Timing csv File Reading in R and Python

I am currently working with trade data organized in large csv files. I took this as an opportunity to learn the Pandas package in Python mostly for the HDF5 integration. As a sanity check, I decided to time three methods: read.csv in R base, fread in the data.table package in R, and read.csv in the Pandas package in Python. Let me first say that I am not a programmer. This test is not a definitive benchmark of the three methods. It is a benchmark of the “out-of-the-box” functionality available to the non-programmer trying to use code to get shit done. I used time.time() in Python and proc.time() in R to read 10,000,000 rows of mixed data types. Without further ado, here are the results: read.csv in R took 131.45 seconds, read.csv in Pandas took 27.741 seconds, and the winner was fread in the data.table package clocking in at 14.018 seconds. Unfortunately, fread needs more TLC in determining data types and missing values. Pandas just works right the first time. I also prefer the time manipulation in Pandas compared to the XTS package in R but not enough to deal with two languages in one project.

Graphing Fed Data

The quantmod package is great for grabbing various financial data series from online sources like Google, Yahoo, Oanda, and the Federal Reserve. It also has some nifty technical charts that look very nice but are rather difficult to modify. One such problem is charting multiple data series. In quantmod, you could do this:

library(quantmod)
variables=c(“INDPRO”,”TCU”); names=c(“Industrial Production”,”Capacity Utilization SA”)
getSymbols(variables,src=”FRED”)
recent=120 #Set number of most recent observations
chartSeries(last(get(variables[1]),recent),name=names[1],minor.ticks=FALSE,theme=”white”,yrange=c(70,100))
addTA(last(get(variables[2]),recent),on=1)

It works but doesn’t really give you a result that you would want to publish.

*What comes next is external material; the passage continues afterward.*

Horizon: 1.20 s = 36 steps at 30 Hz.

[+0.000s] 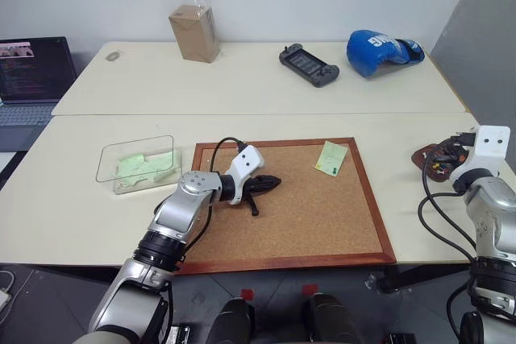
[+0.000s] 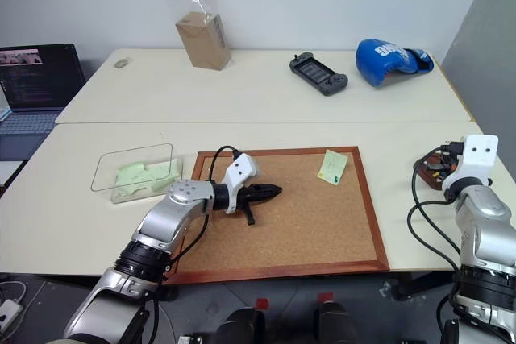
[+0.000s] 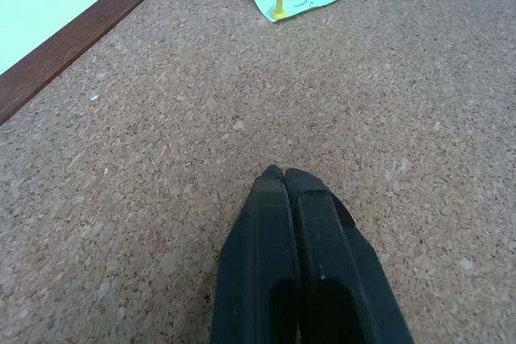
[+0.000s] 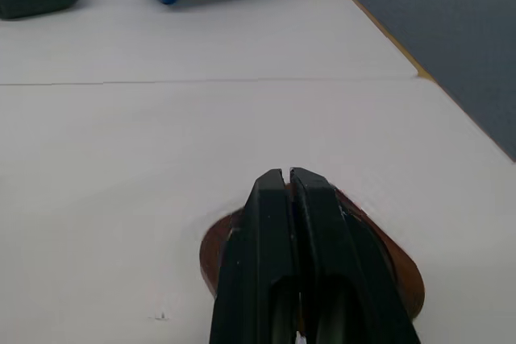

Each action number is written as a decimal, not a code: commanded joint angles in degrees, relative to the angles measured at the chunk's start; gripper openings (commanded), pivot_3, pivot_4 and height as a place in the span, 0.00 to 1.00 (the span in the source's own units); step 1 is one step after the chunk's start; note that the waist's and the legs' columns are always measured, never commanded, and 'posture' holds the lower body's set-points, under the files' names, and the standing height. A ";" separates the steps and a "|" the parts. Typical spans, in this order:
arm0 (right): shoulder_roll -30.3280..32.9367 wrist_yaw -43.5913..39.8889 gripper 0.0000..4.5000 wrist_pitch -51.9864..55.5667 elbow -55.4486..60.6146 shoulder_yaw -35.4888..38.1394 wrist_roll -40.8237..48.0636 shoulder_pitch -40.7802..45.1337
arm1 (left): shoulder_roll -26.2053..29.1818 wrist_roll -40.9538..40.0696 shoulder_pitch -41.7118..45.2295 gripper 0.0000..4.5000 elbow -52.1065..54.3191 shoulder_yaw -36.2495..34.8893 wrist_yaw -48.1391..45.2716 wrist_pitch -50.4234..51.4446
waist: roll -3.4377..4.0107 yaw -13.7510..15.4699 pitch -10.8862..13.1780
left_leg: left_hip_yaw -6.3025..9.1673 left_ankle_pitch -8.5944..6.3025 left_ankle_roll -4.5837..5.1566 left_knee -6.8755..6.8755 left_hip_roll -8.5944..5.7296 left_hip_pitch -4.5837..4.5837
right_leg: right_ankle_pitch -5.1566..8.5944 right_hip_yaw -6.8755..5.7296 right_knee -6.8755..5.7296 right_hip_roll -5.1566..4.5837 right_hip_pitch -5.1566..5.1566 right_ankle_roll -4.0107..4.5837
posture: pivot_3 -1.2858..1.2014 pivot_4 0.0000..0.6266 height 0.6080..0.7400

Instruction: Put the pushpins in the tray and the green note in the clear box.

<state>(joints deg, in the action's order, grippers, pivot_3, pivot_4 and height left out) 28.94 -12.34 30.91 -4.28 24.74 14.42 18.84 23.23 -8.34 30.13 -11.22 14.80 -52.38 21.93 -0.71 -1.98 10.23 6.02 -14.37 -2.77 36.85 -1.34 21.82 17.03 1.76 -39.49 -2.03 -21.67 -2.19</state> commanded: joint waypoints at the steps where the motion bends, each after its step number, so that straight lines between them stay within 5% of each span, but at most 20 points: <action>1: 0.46 -0.56 0.01 1.11 -1.43 2.48 2.92 2.25 | -0.19 1.38 0.32 0.00 -1.60 1.41 -0.61 0.24 | 0.00 0.00 0.00 | -0.06 0.00 0.00 -0.01 0.00 0.00 | 0.00 0.06 0.02 0.00 -0.01 0.00 | 0.52 0.24 1.00; 6: 0.82 -0.96 0.01 0.77 -5.14 2.70 4.18 3.75 | -0.45 1.07 0.60 0.00 -1.46 0.93 -0.59 0.69 | 0.00 0.10 0.00 | -0.19 -0.02 0.03 0.00 0.02 0.00 | -0.03 0.24 0.05 -0.01 -0.02 -0.05 | 0.52 0.24 1.00; 19: 2.77 -1.85 0.63 -4.01 -12.65 1.12 2.46 7.29 | -0.06 1.37 0.14 0.00 -1.11 0.81 -0.46 0.62 | 0.00 0.10 0.00 | -0.27 -0.04 0.06 -0.01 0.03 0.01 | -0.04 0.33 0.11 -0.01 -0.04 -0.07 | 0.52 0.24 1.00; 36: 5.47 -2.64 0.63 -12.28 -18.61 -4.38 -4.21 6.10 | -0.28 1.73 0.19 0.00 -1.01 1.38 -0.74 0.42 | 0.00 0.10 0.00 | -0.34 -0.04 0.07 0.00 0.03 0.01 | -0.07 0.36 0.19 -0.01 -0.04 -0.12 | 0.52 0.24 1.00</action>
<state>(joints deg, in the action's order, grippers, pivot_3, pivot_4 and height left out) 33.35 -14.89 20.34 -22.88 19.99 10.25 24.09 22.81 -8.07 30.70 -11.82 14.79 -53.08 21.88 -0.71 -1.88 10.23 5.68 -14.41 -2.70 36.84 -1.31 21.83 16.96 2.13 -39.30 -2.04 -21.71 -2.32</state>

While there are probably ways to clean this up and make it presentable, it starts to become more work than it is worth.

The ggplot2 package does not really take advantage of xts and zoo class objects but it is fairly simple to transform them into a dataframe to use with ggplot. The same exercise as above can be done with greater control and what I would consider to be better quality graphics in ggplot.

library(quantmod,ggplot2)
variables=c(“INDPRO”,”TCU”); names=c(“Industrial Production”,”Capacity Utilization SA”)
getSymbols(variables,src=”FRED”)
recent=120 #Set number of most recent observations
temp=as.data.frame(merge.xts(last(get(variables[1]),recent),last(get(variables[2]),recent)))
temp$Date=as.Date(row.names(temp)); temp=melt(temp,id=”Date”,measure=c(“TCU”,”INDPRO”))
qplot(Date,value,data=temp,geom=”line”,colour=variable,ylab=”Index”)

Is it longer? Yes. Is it worth the extra effort? I certainly think so.